▶ **DATASET CONTENT**:
----
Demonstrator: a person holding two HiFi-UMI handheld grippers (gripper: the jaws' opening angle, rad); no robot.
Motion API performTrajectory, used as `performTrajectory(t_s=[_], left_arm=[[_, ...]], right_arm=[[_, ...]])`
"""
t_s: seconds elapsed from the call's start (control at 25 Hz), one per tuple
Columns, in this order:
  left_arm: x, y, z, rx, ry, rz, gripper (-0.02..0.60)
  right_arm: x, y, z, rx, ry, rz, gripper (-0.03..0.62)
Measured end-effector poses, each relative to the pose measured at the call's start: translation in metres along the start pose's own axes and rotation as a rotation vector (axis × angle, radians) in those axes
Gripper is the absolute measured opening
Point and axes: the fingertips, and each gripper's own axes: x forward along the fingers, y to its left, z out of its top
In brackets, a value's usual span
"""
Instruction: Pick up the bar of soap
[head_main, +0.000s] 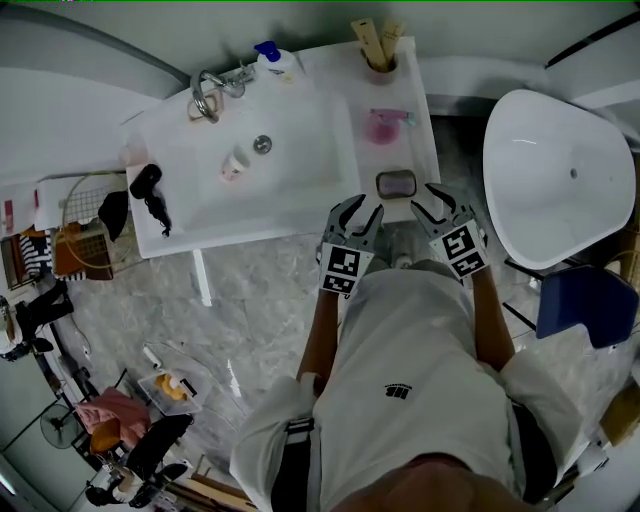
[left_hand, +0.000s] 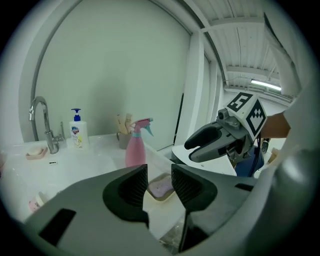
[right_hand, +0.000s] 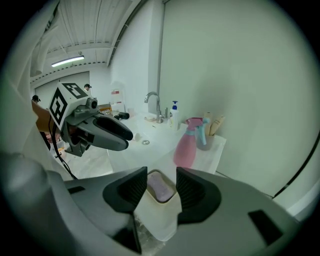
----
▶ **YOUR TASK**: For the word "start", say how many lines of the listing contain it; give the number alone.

▶ **YOUR SOLUTION**: 2